Nurse breached duty of care
Ultimately, the court found the nurse administered the injection in a manner which fell below the standard of care expected of a nurse in his position.
“Whether due to the pressure of work, or just momentary carelessness, he inserted the needle at an angle which allowed the point to penetrate the deeper tissues overlying the plaintiff’s left thigh muscle. I find that he probably did not attempt to “pinch” the skin on the [patient’s] thigh, or that if he did make that attempt, he did not do so effectively,” the court concluded.
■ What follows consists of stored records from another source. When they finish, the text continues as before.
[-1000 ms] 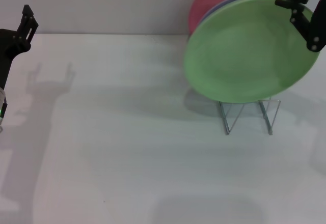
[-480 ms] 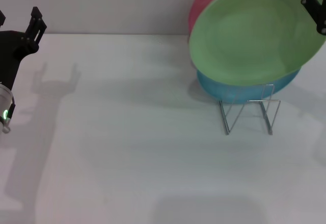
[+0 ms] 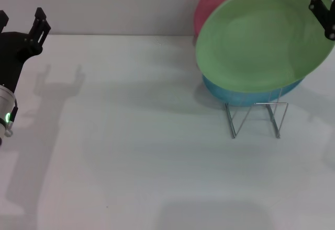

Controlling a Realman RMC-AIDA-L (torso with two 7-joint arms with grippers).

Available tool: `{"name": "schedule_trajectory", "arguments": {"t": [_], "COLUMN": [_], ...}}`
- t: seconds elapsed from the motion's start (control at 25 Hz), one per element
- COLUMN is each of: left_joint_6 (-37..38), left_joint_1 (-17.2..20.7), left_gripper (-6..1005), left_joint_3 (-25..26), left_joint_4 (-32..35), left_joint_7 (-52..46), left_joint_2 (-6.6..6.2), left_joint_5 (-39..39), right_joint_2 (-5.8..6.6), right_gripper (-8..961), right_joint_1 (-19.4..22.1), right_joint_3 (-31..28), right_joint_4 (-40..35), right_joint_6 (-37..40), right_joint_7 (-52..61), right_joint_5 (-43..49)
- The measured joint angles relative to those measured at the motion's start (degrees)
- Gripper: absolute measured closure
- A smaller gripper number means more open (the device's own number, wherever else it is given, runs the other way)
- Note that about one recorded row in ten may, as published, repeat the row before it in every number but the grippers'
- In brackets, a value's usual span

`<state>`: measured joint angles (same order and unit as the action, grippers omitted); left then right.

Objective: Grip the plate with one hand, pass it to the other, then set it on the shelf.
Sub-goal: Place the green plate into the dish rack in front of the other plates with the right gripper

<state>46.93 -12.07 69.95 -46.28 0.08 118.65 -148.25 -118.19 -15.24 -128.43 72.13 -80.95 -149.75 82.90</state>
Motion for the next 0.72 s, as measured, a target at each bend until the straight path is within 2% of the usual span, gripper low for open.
{"name": "schedule_trajectory", "arguments": {"t": [0.72], "left_joint_6": [-0.1], "left_joint_1": [-1.0], "left_gripper": [186], "left_joint_3": [-0.5], "left_joint_4": [0.9], "left_joint_7": [-0.1], "left_joint_2": [0.00], "left_joint_5": [0.0], "right_joint_2": [-0.54], "right_gripper": [922], "right_joint_1": [1.3], "right_joint_3": [-0.1], "right_joint_4": [-2.1], "right_joint_6": [0.0], "right_joint_7": [-1.6], "right_joint_5": [0.6]}}
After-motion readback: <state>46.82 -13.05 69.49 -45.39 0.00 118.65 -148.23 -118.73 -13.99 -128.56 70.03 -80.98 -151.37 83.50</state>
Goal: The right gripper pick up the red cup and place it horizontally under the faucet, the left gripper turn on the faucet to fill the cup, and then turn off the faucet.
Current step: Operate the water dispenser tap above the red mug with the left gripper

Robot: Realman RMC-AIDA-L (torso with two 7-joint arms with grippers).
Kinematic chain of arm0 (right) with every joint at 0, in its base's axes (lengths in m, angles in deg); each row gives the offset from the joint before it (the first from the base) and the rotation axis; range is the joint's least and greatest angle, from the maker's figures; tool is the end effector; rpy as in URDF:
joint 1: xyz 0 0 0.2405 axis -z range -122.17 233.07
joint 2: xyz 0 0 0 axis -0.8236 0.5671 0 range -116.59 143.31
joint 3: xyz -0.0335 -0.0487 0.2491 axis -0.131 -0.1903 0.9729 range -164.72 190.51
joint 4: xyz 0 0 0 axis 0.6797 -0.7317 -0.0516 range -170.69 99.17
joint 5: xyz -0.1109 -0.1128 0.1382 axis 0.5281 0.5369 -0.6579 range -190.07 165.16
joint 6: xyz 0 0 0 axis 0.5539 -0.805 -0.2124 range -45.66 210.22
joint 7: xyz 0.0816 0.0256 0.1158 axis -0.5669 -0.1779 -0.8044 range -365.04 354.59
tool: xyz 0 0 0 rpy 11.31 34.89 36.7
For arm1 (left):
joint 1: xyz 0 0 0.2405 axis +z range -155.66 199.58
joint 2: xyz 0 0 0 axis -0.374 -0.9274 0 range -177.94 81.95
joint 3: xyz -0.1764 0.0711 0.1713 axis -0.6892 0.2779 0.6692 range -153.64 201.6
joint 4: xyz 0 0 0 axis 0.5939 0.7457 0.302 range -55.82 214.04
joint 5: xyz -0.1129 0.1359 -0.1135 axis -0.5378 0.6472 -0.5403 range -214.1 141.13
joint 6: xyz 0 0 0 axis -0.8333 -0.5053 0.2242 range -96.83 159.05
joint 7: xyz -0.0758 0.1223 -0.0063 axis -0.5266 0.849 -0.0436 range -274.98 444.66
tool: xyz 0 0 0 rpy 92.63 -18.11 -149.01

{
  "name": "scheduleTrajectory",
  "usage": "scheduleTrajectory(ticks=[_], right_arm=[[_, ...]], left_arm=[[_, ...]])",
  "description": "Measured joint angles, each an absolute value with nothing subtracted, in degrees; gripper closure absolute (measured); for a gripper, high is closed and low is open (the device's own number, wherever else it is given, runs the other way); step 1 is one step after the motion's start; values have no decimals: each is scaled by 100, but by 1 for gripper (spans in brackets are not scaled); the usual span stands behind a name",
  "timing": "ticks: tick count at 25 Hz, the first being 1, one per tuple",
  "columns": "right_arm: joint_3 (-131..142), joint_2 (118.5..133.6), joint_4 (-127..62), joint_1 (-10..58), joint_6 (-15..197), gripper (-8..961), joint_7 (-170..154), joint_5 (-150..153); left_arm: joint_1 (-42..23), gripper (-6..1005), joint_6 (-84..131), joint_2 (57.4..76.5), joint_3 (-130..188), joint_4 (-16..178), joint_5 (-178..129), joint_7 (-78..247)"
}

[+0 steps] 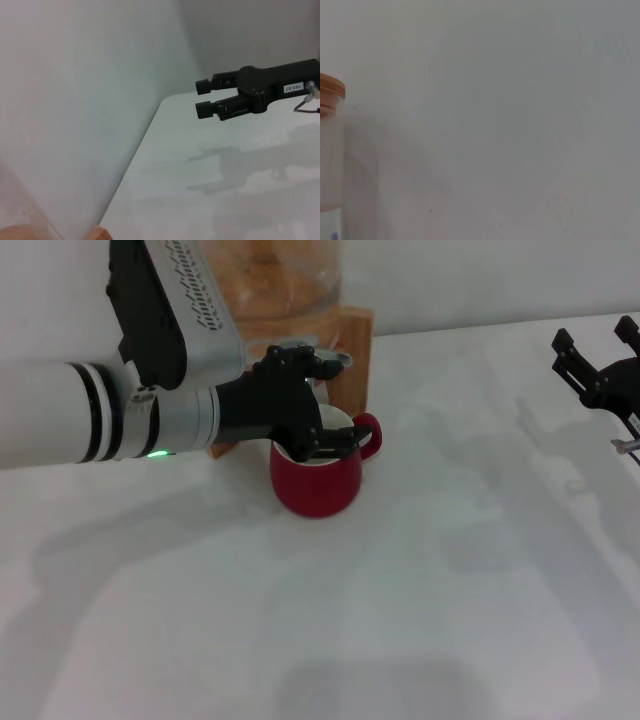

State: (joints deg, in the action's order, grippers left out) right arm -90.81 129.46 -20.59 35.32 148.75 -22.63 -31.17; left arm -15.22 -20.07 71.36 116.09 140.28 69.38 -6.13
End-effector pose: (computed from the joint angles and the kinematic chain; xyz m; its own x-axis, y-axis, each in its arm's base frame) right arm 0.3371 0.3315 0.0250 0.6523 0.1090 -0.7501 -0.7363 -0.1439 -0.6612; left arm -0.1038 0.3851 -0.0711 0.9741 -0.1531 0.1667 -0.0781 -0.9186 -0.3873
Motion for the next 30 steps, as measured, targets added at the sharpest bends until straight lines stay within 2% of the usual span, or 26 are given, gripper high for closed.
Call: scheduleTrajectory(ticks=[30], right_arm=[[-9081, 12946, -2068, 3538, 14896, 110, -2261, -3124]], left_arm=[[-1768, 233, -2000, 7130, 11609, 13941, 7041, -633]])
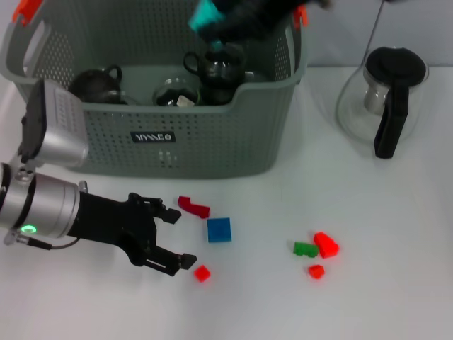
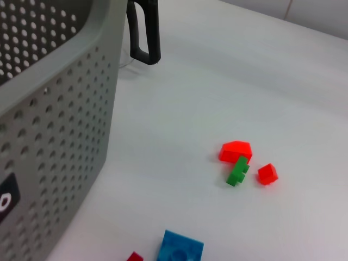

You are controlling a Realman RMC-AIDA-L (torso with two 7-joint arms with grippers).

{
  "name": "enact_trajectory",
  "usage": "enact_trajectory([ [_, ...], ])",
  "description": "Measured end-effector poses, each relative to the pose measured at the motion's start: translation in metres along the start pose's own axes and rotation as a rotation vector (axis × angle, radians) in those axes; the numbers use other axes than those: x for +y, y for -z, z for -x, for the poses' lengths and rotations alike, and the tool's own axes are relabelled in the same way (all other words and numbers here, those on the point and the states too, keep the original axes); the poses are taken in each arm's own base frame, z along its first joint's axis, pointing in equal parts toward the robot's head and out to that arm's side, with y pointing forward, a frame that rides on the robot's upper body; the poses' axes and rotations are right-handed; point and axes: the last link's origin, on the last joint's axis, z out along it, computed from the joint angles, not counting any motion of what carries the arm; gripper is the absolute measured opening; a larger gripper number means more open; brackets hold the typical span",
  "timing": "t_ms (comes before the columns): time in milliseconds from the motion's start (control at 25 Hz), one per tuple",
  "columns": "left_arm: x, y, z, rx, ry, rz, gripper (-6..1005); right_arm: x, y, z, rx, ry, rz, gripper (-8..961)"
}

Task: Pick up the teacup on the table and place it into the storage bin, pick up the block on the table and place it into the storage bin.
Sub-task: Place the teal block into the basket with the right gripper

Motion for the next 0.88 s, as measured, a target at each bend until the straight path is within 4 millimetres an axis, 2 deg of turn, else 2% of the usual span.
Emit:
enact_trajectory([
  [120, 0.000, 0.000, 0.000, 0.000, 0.001, -0.001, 870, -0.024, -0.034, 0.006, 0.001, 0.008, -0.092, 431],
  [240, 0.000, 0.000, -0.001, 0.000, 0.002, -0.001, 869, -0.037, -0.063, 0.004, 0.025, 0.026, -0.136, 447],
  [320, 0.000, 0.000, -0.001, 0.000, 0.003, -0.001, 869, -0.039, -0.075, 0.002, 0.044, 0.050, -0.146, 457],
  [440, -0.001, 0.001, 0.001, 0.002, 0.009, -0.005, 868, -0.039, -0.082, -0.004, 0.065, 0.070, -0.165, 472],
  [560, -0.002, 0.003, 0.002, 0.007, 0.016, -0.013, 868, -0.041, -0.079, -0.011, 0.071, 0.064, -0.181, 488],
  [680, -0.003, 0.004, 0.002, 0.009, 0.020, -0.016, 868, -0.040, -0.066, -0.019, 0.062, 0.065, -0.185, 503],
  [800, -0.002, 0.004, 0.002, 0.009, 0.021, -0.013, 867, -0.028, -0.042, -0.029, 0.021, 0.085, -0.138, 754],
  [880, -0.002, 0.004, 0.002, 0.009, 0.021, -0.013, 867, -0.011, -0.019, -0.039, -0.013, 0.105, -0.066, 791],
])
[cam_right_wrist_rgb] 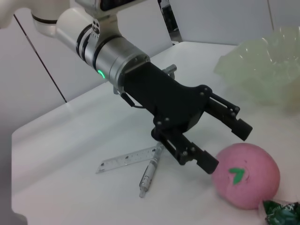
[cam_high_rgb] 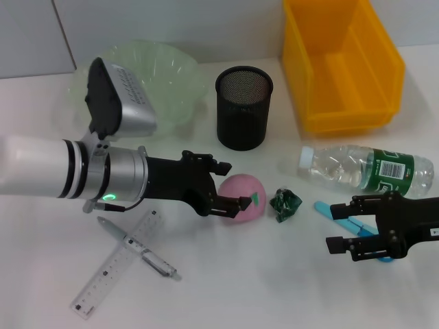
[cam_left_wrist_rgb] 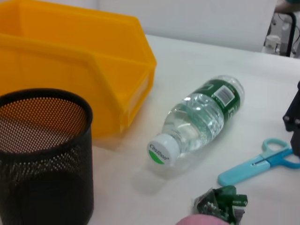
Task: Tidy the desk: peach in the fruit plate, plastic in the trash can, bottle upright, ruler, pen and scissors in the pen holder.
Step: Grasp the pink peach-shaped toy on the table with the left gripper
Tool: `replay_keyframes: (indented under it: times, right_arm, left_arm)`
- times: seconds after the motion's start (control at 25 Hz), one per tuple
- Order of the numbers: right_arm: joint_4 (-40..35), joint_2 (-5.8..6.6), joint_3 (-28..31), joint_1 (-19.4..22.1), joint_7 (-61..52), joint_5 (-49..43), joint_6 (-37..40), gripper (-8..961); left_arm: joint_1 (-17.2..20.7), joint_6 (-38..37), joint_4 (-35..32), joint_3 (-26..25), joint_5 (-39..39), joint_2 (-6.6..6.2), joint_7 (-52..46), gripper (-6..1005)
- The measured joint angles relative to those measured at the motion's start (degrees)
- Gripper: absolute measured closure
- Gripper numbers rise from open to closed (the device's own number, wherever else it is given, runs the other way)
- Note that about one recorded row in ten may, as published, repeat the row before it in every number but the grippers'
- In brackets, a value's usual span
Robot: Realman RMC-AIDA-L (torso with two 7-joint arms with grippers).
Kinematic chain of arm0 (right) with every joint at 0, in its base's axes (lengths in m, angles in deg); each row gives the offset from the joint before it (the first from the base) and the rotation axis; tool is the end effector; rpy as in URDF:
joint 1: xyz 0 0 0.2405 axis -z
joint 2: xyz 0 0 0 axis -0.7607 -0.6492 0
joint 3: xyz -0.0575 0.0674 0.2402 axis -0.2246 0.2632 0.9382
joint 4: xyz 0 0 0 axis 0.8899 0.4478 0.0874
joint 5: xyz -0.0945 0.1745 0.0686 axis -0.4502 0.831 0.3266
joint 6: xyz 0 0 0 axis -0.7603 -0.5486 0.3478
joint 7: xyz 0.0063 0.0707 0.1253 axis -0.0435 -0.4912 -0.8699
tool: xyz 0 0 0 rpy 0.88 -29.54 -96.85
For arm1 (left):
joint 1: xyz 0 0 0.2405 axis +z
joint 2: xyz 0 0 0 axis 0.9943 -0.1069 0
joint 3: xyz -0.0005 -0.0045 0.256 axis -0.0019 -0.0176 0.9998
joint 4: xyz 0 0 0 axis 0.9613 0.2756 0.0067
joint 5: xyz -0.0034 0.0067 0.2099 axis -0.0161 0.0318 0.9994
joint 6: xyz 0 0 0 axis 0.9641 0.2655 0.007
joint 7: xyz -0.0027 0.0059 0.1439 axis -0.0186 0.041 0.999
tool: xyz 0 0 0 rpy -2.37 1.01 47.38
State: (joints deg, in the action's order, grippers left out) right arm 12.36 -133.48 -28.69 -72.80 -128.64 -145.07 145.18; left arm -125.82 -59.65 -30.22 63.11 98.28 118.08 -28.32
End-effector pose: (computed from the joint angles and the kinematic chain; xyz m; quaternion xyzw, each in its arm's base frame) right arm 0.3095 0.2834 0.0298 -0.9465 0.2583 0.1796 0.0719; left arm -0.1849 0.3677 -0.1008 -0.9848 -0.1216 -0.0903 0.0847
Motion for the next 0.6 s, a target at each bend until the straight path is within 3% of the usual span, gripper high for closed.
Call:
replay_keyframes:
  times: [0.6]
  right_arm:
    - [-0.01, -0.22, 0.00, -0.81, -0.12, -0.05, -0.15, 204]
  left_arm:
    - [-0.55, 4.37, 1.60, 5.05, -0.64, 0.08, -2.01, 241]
The hospital was ordered to pay the patient almost $260,000 in damages.
This case suggests that ‘usual practice’ may not necessarily be a defence to a claim. Particularly in cases which involve an unusual procedure where it is difficult to assert that usual practice was followed without documentation to support it.
When courts or regulators are considering complaints, documentation is a vital element of the evidence. Keeping detailed, contemporaneous and legible notes is important.
A record must identify the patient and include sufficient information to facilitate continuity of care including:
- clinical history and findings
- information given to the patient
- any treatment or surgical procedure including the:
- date of treatment
- nature of treatment
- name/s of the people who gave or performed the treatment
- type of anaesthetic given to the patient (if any)
- written consent given by the patient.